La morte dello sceicco è stata immediatamente divulgata dai minareti delle moschee di Gaza e della Cisgiordania. Prontamente l’esercito israeliano ha alzato il livello di sicurezza in tutto il territorio, in modo particolare, al confine con la Striscia di Gaza. Infatti, proprio da Gaza, c’è stata la prima reazione: due o tre razzi sono stati lanciati verso Israele, in zone aperte, senza provocare né danni, né vittime. Mentre nel pomeriggio di ieri, sempre dalla Striscia, sono partiti altri razzi contro Israele, che hanno ferito tre persone. Il sistema di difesa missilistica, Iron Dome, però, non è riuscito a intercettare due dei sei lanci che hanno preso di mira aree abitate, un tasso di perdita insolitamente alto per un sistema di difesa aerea ritenuto affidabile, soprattutto considerando che l'attacco è avvenuto in pieno giorno. Altri sedici razzi si sono schiantati, invece, in aree disabitate. In precedenza, erano state attivate sirene di allarme nel kibbutz Saad, nel Negev.

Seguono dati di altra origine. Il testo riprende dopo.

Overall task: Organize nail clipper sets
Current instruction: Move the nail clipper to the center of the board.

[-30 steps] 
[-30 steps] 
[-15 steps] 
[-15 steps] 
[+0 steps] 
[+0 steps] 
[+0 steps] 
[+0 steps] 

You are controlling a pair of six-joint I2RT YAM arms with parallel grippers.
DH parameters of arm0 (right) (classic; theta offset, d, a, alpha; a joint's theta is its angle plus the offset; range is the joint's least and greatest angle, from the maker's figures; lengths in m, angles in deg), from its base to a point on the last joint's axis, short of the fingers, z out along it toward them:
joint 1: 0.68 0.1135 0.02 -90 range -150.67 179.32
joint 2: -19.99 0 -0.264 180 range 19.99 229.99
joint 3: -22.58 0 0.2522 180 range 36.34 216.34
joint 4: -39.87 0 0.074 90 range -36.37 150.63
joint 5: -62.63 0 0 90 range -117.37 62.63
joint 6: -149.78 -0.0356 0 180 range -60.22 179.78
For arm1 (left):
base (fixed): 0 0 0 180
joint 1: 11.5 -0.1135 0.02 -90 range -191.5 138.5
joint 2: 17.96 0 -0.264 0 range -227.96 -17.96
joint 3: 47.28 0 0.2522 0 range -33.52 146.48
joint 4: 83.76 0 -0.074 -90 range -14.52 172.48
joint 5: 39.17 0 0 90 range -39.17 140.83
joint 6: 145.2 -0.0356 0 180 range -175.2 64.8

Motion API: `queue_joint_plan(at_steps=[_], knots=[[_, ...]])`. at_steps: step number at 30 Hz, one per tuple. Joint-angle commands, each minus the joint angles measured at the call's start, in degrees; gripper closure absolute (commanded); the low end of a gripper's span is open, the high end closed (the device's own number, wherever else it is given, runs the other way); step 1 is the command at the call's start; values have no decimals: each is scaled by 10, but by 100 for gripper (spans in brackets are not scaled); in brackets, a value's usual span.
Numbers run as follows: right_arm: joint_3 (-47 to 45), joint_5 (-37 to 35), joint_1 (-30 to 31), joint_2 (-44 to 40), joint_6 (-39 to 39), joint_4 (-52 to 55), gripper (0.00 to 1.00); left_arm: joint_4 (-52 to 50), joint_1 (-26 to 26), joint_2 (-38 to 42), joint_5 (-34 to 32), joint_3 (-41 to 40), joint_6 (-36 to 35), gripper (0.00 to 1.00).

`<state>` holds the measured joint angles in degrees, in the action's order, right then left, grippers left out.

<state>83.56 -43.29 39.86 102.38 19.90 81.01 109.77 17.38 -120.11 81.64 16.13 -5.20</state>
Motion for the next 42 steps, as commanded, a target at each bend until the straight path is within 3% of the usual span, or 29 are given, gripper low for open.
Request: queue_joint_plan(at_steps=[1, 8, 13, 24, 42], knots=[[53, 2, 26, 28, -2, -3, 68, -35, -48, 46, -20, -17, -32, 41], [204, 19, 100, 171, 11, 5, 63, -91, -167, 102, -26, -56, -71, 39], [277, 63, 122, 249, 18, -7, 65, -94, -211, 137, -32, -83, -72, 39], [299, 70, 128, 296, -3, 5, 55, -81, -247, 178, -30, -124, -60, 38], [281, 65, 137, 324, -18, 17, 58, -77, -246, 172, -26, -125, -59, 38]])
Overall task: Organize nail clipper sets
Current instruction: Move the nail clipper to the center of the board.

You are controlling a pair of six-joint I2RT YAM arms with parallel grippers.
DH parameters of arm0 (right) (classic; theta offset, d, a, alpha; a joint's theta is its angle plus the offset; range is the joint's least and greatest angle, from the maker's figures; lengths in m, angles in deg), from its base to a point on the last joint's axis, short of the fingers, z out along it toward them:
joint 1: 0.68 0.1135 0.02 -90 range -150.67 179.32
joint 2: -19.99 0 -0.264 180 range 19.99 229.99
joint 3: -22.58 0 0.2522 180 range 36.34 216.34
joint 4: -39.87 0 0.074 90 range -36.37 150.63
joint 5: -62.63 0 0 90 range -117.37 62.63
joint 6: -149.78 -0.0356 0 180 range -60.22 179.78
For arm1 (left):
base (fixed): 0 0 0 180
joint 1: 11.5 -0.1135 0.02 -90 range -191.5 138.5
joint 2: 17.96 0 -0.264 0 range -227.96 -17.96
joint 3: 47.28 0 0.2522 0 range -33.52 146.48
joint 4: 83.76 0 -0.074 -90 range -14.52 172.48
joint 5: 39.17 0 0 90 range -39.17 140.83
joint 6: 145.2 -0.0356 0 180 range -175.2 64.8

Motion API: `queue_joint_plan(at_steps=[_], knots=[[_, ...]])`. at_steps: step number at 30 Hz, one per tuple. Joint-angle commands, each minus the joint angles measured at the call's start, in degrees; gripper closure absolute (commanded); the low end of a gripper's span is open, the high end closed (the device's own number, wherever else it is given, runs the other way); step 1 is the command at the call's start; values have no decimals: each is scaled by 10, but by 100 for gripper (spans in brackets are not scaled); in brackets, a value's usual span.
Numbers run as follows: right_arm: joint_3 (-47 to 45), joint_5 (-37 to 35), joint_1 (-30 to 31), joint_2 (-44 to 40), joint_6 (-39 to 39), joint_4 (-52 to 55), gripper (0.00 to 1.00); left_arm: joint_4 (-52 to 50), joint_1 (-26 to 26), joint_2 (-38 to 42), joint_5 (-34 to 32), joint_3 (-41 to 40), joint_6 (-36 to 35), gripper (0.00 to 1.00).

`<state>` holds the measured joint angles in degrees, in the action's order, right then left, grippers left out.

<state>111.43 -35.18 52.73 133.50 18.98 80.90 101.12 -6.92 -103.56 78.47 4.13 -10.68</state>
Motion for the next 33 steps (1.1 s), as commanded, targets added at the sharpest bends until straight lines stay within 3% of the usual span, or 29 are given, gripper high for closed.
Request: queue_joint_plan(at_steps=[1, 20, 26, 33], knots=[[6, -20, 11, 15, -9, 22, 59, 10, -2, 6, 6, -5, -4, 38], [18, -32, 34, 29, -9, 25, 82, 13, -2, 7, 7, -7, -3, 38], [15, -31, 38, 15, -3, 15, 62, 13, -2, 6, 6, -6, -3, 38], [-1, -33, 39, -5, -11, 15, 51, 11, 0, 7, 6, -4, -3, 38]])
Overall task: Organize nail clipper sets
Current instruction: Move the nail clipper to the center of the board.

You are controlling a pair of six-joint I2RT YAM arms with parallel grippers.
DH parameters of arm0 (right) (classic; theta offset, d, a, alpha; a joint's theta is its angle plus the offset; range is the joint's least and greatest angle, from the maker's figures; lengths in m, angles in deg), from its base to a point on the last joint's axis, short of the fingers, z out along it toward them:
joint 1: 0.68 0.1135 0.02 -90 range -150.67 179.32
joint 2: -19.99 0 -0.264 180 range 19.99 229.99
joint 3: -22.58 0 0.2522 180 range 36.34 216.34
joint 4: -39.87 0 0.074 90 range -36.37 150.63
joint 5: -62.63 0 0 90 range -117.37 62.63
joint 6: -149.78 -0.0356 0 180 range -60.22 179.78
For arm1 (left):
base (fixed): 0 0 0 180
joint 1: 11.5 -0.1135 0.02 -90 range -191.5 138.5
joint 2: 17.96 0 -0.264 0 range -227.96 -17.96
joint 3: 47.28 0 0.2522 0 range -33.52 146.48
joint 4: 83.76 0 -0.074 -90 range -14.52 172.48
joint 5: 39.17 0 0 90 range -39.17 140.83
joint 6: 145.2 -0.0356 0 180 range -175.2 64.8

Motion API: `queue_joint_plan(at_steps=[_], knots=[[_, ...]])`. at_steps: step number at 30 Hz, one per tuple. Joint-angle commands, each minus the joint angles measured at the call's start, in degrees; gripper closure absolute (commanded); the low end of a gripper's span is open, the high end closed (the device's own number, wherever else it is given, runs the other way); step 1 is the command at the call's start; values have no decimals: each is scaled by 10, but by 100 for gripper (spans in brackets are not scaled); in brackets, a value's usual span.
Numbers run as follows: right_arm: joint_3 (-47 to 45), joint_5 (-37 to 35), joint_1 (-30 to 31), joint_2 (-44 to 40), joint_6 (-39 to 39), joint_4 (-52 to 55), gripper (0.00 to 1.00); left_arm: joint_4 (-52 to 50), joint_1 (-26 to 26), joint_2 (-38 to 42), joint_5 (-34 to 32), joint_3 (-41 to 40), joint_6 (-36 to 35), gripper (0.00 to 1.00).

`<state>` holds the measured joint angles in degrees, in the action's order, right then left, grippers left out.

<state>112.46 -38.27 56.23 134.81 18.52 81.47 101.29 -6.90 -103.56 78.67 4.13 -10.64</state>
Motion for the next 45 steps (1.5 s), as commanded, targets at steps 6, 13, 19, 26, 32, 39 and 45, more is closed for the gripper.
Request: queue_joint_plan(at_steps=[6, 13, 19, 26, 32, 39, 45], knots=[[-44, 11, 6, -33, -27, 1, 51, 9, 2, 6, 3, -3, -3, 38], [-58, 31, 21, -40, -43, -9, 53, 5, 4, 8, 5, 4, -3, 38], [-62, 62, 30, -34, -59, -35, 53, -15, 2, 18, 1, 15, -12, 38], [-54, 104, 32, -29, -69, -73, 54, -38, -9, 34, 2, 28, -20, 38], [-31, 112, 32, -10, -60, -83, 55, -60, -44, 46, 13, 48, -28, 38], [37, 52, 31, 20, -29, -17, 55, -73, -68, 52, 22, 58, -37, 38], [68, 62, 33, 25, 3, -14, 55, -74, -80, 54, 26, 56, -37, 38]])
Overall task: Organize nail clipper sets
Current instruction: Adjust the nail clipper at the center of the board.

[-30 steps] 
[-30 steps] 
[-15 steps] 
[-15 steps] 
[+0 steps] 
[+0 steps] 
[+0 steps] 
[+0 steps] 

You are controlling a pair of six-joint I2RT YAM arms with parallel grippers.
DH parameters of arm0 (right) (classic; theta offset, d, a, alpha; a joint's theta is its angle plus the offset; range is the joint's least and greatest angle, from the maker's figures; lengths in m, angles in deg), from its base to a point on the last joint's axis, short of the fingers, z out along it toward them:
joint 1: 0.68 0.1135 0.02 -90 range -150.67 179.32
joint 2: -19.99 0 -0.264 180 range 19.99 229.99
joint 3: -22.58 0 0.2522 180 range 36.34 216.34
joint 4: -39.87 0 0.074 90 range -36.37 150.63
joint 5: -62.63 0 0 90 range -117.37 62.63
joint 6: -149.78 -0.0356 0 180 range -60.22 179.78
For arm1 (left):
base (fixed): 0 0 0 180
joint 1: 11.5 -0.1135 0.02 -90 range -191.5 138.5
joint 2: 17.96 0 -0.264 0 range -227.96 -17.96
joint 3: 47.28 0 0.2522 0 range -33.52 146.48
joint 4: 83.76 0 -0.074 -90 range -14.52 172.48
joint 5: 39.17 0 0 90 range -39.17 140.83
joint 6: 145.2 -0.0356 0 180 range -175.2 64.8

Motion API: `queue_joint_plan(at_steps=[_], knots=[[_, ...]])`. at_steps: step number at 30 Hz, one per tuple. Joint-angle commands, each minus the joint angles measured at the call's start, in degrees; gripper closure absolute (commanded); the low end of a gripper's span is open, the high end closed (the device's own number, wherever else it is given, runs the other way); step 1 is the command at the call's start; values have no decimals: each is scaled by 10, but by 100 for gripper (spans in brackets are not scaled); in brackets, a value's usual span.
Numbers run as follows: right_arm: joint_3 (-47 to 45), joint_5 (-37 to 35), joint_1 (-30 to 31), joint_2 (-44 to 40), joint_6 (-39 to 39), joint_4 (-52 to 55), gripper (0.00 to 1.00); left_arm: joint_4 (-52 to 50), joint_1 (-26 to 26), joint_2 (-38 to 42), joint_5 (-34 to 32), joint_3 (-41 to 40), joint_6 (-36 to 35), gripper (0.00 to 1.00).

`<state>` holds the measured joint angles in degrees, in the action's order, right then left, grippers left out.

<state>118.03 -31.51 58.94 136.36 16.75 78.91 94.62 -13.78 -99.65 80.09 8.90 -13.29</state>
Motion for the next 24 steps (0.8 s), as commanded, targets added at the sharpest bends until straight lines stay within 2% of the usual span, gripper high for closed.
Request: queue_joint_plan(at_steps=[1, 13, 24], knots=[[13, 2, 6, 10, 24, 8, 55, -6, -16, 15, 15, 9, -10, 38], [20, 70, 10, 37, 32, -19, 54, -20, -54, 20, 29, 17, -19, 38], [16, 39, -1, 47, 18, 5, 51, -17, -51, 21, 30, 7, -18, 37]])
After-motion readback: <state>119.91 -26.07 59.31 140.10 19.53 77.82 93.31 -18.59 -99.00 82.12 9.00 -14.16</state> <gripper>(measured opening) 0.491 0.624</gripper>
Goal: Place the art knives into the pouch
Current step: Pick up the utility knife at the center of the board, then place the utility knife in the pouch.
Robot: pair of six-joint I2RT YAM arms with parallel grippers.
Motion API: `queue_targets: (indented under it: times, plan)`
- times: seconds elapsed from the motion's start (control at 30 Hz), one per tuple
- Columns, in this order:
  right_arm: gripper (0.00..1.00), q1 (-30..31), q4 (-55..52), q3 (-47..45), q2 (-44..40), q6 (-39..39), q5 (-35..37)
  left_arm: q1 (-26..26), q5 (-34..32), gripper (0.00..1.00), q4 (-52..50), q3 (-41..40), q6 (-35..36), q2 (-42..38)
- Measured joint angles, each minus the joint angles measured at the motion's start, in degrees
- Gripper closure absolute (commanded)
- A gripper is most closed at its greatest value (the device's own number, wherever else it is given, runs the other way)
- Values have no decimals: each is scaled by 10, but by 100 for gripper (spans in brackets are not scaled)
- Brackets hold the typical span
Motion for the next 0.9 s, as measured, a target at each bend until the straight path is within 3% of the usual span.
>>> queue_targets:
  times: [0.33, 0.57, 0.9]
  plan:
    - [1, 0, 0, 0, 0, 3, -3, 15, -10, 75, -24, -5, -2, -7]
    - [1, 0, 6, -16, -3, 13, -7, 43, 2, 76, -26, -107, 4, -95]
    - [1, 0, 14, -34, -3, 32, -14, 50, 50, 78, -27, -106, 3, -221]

Da Gaza, la Jihad islamica ha accusato Israele di essere responsabile della morte in carcere di Adnan. «Questo crimine – ha avvertito in un comunicato – non passerà senza una reazione». «Riteniamo l'occupazione criminale e il suo governo estremista pienamente responsabili di questo crimine premeditato - ha affermato Hamas in una dichiarazione separata - l'occupazione israeliana pagherà il prezzo di questo crimine». L’organizzazione terroristica ha anche promesso di vendicare la morte di Adnan, definendola un assassinio. Un altro fatto di cronaca si è registrato, poche ore dopo, in Cisgiordania: degli spari hanno raggiunto un’auto di coloni israeliani, provocando il ferimento di uno. 

Dopo la morte di Adnan, le strade di Kafar al-Labac, a est di Tulkarm, nella zona nord-occidentale della Cisgiordania, sono state invase dagli abitanti del luogo per protestare contro la repressione israeliana. Le forze di sicurezza hanno usato gas lacrimogeni per disperdere la folla e molti manifestanti sono stati ricoverati per possibili intossicazioni.

Nel frattempo, sono proseguite le incursioni israeliane sul territorio siriano e ancora una volta è stato preso di mira l'aeroporto di Aleppo. Secondo l'Osservatorio per i diritti umani, un militare sarebbe stato ucciso e otto civili feriti.

Se la situazione politica è cupa, uno spiraglio di speranza, per i pochi cristiani che vivono in quella terra, si è registrato venerdì scorso, quando nella chiesa di Nostra Signora della Visitazione a Zababdeh, un villaggio non distante da Jenin, è stata celebrata l’ordinazione presbiterale di Fr. George Haddad, della Custodia di Terra Santa. La cerimonia, presieduta da mons. Youssef Matta, arcivescovo di San Giovanni d'Acri, Haifa, Nazaret e di tutta la Galilea per i cattolici melchiti, è stata celebrata secondo il rito della liturgia greco-cattolica. Fr. George ha voluto ringraziare i suoi genitori, i fratelli e la sua famiglia “di adozione”. «Attraverso concreti e semplici esempi di vita mi hanno insegnato che il Vangelo non è soltanto una parola da ascoltare, ma è un annuncio da vivere e testimoniare nella quotidianità. Ringrazio soprattutto – ha continuato fr. George - i frati delle comunità, con i quali ho condiviso la vita e gli studi, Betlemme, Montefalco, La Verna, Ein Karem e San Salvatore, facendo della nostra esistenza il luogo privilegiato scelto dal Signore per rivelare il suo amore e riconoscere le sue meraviglie».